Try it: The answer is a number and only a number: how many lines of the data include the string "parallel"?

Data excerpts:
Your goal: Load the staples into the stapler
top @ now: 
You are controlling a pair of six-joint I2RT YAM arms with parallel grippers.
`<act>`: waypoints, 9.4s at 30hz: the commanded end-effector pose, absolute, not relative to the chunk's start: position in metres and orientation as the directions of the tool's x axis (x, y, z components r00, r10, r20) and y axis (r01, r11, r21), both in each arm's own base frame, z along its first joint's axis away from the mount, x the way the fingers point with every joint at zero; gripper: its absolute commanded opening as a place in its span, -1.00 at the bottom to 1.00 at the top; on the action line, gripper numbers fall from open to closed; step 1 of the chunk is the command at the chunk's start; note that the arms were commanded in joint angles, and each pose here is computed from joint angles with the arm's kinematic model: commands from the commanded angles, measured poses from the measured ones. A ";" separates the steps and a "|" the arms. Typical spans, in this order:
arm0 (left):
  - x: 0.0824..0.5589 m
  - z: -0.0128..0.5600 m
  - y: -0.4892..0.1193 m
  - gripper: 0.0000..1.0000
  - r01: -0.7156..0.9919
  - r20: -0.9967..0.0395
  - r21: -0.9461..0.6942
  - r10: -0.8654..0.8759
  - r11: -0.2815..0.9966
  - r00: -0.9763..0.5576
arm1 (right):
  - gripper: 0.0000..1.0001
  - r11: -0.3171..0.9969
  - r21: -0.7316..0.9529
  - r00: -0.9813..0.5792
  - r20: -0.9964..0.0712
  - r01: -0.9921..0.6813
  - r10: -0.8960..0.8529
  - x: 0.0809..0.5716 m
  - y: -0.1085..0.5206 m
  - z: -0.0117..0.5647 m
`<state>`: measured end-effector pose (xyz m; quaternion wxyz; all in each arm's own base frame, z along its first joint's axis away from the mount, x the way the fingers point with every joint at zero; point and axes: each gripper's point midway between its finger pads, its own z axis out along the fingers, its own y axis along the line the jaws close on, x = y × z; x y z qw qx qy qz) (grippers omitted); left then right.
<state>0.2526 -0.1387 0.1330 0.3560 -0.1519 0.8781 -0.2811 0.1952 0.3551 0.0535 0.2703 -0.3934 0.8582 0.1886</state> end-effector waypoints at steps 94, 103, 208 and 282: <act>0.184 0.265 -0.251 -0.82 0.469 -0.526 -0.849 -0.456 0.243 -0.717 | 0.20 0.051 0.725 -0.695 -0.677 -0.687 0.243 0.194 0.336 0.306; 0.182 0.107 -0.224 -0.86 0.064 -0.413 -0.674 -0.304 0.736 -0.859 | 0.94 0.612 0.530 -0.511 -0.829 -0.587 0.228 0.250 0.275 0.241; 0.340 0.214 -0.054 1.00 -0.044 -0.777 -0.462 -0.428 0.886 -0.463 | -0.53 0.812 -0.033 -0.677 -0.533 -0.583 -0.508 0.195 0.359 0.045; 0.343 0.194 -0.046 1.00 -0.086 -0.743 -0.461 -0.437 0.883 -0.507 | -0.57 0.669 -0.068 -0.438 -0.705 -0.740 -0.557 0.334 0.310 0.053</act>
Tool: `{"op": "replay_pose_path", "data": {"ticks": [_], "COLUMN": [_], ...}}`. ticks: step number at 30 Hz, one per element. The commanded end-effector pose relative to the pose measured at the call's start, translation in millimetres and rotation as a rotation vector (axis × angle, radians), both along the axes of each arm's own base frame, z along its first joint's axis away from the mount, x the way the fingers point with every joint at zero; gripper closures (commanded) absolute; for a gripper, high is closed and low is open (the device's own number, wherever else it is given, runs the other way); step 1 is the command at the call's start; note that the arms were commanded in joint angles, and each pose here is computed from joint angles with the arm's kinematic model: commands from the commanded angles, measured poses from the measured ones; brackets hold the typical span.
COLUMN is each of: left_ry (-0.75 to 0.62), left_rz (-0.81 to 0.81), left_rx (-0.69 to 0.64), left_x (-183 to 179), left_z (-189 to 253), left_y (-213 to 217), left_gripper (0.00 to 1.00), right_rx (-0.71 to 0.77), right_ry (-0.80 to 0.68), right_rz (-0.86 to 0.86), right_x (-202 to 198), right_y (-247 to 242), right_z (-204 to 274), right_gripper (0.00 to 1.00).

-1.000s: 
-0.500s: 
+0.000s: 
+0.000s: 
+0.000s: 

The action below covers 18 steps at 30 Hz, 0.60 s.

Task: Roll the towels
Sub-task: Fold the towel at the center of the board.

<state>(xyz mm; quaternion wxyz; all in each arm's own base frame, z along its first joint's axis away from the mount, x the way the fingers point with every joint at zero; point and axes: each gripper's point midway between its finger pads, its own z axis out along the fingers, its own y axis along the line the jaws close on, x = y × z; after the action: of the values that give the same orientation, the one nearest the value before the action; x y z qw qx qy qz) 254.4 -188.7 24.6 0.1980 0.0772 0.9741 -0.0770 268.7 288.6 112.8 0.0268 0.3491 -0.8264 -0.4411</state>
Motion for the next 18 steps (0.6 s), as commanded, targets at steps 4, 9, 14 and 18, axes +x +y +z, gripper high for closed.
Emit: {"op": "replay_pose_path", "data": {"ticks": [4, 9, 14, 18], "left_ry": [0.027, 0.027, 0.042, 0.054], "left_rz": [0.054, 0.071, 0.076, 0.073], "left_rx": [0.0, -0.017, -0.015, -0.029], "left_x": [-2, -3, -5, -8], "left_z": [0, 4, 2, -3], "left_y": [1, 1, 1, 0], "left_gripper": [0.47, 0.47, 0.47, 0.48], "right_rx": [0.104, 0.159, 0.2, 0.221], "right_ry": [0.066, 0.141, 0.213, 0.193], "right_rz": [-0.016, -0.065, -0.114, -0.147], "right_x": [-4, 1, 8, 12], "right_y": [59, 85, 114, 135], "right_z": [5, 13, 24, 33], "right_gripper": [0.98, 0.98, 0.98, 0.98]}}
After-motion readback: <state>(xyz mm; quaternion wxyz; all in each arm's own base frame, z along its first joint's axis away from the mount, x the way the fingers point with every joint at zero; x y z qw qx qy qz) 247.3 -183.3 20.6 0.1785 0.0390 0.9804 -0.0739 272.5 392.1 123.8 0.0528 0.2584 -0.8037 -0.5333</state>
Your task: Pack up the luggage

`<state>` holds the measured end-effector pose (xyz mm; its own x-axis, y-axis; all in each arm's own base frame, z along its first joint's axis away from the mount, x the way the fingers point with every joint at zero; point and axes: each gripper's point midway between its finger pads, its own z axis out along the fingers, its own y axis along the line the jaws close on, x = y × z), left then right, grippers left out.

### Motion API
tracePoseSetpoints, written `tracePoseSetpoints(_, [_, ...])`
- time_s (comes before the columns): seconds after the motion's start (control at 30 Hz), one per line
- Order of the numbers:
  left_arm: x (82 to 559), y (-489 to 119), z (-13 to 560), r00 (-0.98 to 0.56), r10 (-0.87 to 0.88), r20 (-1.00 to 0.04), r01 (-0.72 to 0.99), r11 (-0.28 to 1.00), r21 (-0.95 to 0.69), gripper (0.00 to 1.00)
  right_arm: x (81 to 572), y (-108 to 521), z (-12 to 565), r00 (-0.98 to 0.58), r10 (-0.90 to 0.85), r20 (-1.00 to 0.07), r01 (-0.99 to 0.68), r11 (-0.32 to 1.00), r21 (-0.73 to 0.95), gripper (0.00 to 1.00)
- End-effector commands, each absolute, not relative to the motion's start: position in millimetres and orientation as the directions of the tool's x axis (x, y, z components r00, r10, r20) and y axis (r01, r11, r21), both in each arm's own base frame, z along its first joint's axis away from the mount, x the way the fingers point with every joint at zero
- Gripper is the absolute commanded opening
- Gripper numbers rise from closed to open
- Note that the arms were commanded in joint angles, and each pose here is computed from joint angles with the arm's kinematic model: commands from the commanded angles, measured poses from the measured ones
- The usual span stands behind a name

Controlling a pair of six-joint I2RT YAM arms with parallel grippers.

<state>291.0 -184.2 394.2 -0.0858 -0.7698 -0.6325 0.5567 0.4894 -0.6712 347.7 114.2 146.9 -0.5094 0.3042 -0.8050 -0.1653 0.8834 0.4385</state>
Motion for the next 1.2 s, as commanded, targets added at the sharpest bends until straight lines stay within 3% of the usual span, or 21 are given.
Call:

The answer: 2